For the detection of nucleosides, a Thermo LTQ-XL ion trap mass spectrometer equipped with an ion max electrospray source was used for the LC-MS identification of nucleosides. Mass spectra were recorded in positive polarity over an m/z range of 105–1200. The capillary temperature was set to 275 °C, spray voltage to 3.5 kV, tube lens to 150 V, and 30, 15, and 10 arbitrary flow units of sheath, auxiliary, and sweep gas, respectively. Extracted ion chromatograms for m/z 410 and m/z 426 were generated using Thermo Xcalibur 3.0 software.

Cloning, Expression, and Purification of DUF208 Enzyme

All the vectors obtained from the Biodesign Institute from Arizona State University (https://dnasu.org/DNASU/Home.do) were transformed into BL21-CodonPlus (DE3)-RIPL (Agilent), Rosetta 2(DE3) pLysS (EMD Millipore), and OverExpress C41(DE3) (Sigma) E. coli expression strains, and various conditions for protein expression were tested.

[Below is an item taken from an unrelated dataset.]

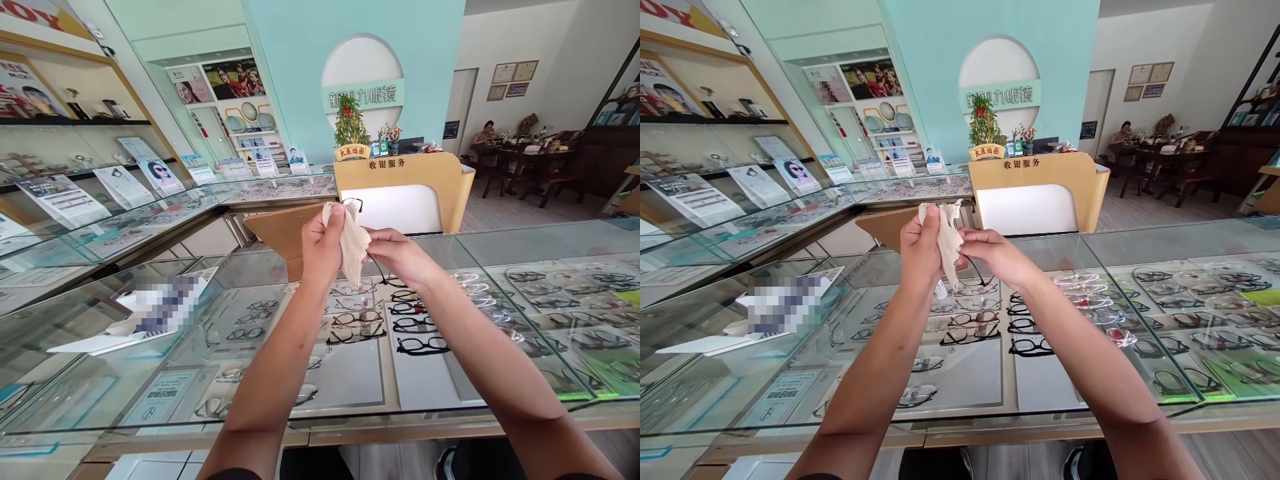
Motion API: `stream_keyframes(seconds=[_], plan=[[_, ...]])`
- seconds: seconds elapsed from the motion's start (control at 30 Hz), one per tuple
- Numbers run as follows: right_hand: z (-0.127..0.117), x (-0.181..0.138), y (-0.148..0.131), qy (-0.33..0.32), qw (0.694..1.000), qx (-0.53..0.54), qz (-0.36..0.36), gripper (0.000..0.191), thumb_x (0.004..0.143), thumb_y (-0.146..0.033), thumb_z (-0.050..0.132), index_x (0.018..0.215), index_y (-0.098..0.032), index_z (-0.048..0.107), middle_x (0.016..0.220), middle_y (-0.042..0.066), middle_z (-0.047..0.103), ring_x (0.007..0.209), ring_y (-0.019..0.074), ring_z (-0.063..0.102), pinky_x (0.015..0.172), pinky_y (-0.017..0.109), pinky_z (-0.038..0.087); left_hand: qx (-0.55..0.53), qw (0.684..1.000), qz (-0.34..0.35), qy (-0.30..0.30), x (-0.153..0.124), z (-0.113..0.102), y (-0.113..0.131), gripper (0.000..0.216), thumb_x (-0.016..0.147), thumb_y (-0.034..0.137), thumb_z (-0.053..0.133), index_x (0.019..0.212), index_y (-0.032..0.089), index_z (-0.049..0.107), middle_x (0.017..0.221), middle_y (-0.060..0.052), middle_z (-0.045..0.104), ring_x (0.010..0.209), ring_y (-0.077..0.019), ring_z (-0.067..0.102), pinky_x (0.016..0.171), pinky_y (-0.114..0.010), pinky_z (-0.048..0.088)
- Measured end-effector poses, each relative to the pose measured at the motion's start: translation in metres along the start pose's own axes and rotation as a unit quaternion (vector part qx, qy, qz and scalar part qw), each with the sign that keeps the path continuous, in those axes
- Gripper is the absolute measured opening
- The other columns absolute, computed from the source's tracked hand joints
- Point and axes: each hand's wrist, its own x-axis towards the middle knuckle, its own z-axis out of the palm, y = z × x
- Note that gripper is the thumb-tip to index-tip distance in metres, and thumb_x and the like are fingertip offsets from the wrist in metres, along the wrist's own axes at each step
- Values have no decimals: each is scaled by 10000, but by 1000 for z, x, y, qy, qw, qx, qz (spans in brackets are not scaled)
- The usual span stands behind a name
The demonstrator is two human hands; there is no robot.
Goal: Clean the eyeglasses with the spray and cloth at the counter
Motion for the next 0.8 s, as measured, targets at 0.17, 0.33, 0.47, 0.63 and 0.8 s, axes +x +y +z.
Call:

Bacteria were lysed using a French press apparatus. Lysates were cleared by centrifugation for 20 min at 4 °C at 16 000g, and the soluble fractions were loaded and run on SDS-PAGE gels. Whereas candidate proteins can be visualized as overexpressed, no combination of strain, plasmid, and conditions was identified giving satisfactory soluble expression. It was decided to reclone the genes encoding the diverse DUF208 obtained (listed in the above section Complementation Vectors) in pET28b in fusion with a C-terminal hexahistidine tag. Primers used for amplifications are listed in Table S1. All plasmids were sequence validated, transformed into E. coli expression strains, and screened for protein expression and solubility.

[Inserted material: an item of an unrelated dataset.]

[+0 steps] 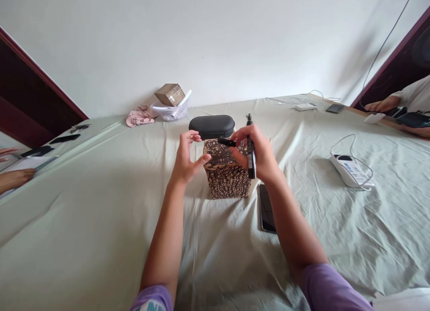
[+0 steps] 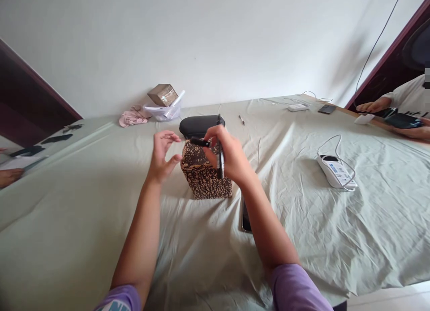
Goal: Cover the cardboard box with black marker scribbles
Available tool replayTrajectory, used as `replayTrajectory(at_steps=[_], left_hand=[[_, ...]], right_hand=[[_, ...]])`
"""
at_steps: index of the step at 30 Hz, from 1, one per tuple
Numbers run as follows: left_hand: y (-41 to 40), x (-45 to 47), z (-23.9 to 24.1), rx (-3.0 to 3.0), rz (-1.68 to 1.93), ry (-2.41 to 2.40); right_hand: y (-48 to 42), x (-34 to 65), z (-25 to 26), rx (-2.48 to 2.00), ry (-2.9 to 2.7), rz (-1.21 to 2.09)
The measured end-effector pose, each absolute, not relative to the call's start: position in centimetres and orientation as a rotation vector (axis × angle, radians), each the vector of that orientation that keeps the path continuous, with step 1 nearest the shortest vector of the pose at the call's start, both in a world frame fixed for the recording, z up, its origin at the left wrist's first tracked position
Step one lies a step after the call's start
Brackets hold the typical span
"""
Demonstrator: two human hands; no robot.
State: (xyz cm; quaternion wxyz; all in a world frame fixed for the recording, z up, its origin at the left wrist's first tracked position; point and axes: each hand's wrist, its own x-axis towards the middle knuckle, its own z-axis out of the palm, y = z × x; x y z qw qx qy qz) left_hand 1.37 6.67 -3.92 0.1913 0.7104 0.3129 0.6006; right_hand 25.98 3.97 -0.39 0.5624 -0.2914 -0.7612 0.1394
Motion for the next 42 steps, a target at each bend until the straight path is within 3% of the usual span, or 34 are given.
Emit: replayTrajectory(at_steps=[8,19,42], left_hand=[[1.6,3.1,-0.1,1.943,1.676,0.956],[1.9,3.1,0.4,1.616,1.829,0.83],[2.0,4.3,-0.3,1.683,1.7,0.822]], right_hand=[[2.0,23.9,-0.5,-0.516,-1.913,0.247],[1.9,24.0,0.2,-0.324,-1.321,1.011],[2.3,22.0,-0.6,-0.35,-1.389,1.225]])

DUF208 from S. pyogenes, T. maritima, S. epidermidis, and S. aureus cloned into pET28b were identified as partly soluble when grown at 37 °C until optical density reached 0.4–0.5 and then cooled down to 18 °C, induced with 250 μM IPTG at optical density 0.7–0.8 for overnight induction. The overnight culture (1 L) was spun down and resuspended in 35 mL of lysis buffer (20 mM Tris at pH 7.5, 500 mM NaCl, 1 mM βME) and lysed with a microfluidizer at 14 000 psi through a nitrogen-pressure microfluidizer cell (M-110L Pneumatic). The lysate was cleared by centrifugation with 14 000 rpm at 4 °C for 30 min. The supernatant was incubated with 0.3 mL of Ni-NTA resin for 45 min at 4 °C. The resin was washed with 15 mL of 20 mM Tris at pH 7.5 and 500 mM NaCl and then twice with 15 mL of 20 mM Tris at pH 7.5, 500 mM NaCl, and 25 mM imidazole. The protein was eluted from the resin by three 5 mL elution buffer washes consisting of 20 mM Tris at pH 7.5, 500 mM NaCl, and 250 mM imidazole. The elution fractions were pooled and dialyzed against 1 L of 20 mM Tris at pH 7.5 and 100 mM NaCl. Further purification was performed with a HiTrap-Q (GE Biosciences) ion exchange column and HiLoad 16/60 SuperDex 200 (GE Bioscience) gel filtration column. For ion exchange, the gradient was 0–80% buffer B over 30 min, at a flow rate of 2 mL per minute (buffer A: 50 mM Tris-HCl at pH 7.5, 1 mM βME; buffer B: 1 M NaCl, 20 mM Tris-HCl at pH 7.5, 1 mM βME). The buffer used for gel filtration was 20 mM Tris-HCl, 100 mM NaCl at pH 7.5, and 1 mM βME.

The presence of cobalamin associated with purified proteins was tested following the method previously described[16] with an Agilent 8453 UV–vis spectrophotometer.

Modeling of S. aureus DUF208

The protein sequence of S. aureus DUF208 (NP_647328) was used to generate de novo models using Robetta[36] and I-TASSER,[37] using default parameters.